> **Description of the task**:
Take every line containing "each" from the material and copy it.

> **Data shown**:
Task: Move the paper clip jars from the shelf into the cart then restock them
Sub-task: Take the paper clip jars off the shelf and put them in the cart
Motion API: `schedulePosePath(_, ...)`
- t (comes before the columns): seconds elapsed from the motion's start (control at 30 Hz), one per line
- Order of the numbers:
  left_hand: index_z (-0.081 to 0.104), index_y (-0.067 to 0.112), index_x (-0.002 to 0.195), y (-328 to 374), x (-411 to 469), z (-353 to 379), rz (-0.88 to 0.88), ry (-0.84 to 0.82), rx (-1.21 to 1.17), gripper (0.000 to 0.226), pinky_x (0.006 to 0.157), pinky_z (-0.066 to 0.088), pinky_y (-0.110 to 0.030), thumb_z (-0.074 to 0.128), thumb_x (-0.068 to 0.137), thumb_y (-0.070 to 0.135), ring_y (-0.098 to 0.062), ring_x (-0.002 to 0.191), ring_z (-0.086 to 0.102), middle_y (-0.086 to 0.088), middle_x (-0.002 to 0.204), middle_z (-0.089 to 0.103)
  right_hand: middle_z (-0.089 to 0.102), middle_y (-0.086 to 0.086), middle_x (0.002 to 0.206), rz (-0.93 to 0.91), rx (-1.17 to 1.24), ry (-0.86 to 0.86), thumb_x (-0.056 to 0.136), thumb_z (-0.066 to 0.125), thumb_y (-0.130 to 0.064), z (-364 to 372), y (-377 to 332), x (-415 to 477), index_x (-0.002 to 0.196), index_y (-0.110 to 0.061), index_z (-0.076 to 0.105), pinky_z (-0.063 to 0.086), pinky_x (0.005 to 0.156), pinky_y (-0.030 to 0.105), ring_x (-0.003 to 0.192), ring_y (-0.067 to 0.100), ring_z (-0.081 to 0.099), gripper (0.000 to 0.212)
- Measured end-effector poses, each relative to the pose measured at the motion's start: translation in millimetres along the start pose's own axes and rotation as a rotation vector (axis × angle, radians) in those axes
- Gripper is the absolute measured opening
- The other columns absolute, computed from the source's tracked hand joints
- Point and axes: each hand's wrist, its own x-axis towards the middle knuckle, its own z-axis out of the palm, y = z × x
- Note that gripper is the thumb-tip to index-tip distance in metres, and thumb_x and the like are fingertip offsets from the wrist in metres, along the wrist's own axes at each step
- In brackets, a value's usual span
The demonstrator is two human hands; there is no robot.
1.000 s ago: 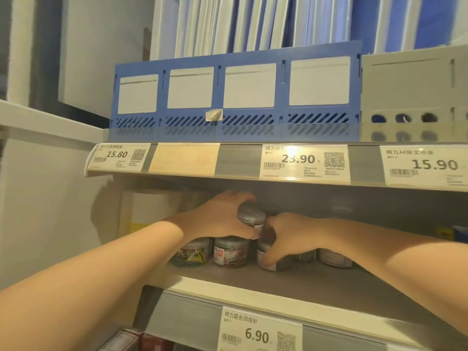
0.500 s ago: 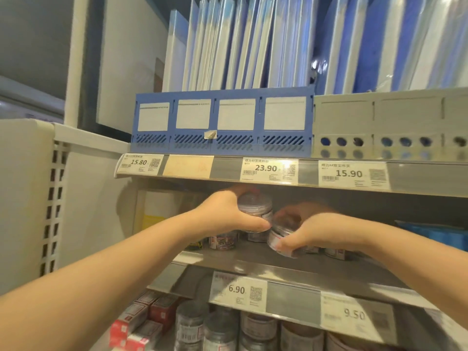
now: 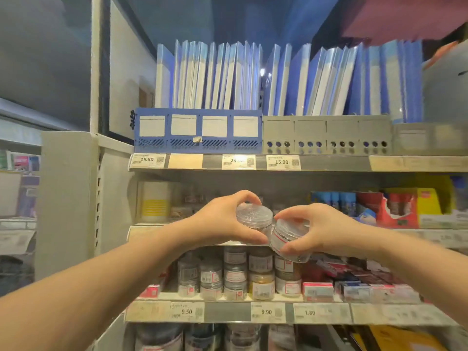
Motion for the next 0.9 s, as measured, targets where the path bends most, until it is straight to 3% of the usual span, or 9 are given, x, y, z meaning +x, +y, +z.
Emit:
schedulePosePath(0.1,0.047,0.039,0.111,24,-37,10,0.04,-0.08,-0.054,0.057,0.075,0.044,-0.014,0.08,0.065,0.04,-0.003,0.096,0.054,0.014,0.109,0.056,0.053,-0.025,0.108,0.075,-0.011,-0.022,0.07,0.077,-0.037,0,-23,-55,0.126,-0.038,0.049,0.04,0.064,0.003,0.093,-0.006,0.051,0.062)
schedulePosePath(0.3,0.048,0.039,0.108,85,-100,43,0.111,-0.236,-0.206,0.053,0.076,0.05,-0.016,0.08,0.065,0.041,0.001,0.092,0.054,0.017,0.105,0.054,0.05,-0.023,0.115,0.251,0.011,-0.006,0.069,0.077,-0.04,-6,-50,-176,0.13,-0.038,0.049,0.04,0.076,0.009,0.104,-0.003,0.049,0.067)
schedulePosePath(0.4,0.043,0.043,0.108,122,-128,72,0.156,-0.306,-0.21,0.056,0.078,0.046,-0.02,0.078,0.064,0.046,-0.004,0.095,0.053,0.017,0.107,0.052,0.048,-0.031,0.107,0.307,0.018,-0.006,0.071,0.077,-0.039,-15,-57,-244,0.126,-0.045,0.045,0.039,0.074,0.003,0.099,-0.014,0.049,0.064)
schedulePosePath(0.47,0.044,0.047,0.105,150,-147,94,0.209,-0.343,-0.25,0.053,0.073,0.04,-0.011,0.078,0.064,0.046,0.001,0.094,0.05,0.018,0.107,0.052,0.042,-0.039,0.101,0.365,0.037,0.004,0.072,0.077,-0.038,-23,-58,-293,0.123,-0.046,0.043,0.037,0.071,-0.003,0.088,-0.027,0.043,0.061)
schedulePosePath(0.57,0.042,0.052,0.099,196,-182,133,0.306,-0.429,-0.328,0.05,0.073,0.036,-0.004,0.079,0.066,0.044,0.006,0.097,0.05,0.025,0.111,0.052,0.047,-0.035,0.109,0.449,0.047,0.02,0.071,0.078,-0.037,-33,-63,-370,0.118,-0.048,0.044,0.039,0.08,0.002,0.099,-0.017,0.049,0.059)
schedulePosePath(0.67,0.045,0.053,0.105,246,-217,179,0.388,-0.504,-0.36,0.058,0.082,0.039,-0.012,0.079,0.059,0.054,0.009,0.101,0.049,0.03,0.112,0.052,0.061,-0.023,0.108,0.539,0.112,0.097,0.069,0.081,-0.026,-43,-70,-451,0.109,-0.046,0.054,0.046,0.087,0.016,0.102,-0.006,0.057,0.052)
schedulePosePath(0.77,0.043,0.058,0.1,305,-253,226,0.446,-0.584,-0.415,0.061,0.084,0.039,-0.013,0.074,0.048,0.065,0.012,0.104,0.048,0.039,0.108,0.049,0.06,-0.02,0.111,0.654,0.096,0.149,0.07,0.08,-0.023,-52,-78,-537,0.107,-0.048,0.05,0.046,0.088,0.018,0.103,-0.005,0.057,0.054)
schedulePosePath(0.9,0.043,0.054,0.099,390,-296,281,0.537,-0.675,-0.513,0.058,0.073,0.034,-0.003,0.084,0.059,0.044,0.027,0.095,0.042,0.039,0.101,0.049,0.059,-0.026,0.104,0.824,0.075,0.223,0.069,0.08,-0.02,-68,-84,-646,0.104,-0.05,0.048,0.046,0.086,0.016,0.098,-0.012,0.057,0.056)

> **Task answer**:
- Measured end-effector poses, each relative to the pose measured at the motion's start: translation in millimetres along the start pose's own axes and rotation as a rotation vector (axis × angle, radians) in those axes
- Point and axes: each hand's wrist, its own x-axis towards the middle knuckle, its own z-axis out of the palm, y = z × x
- Note that gripper is the thumb-tip to index-tip distance in metres, and thumb_x and the like are fingertip offsets from the wrist in metres, along the wrist's own axes at each step

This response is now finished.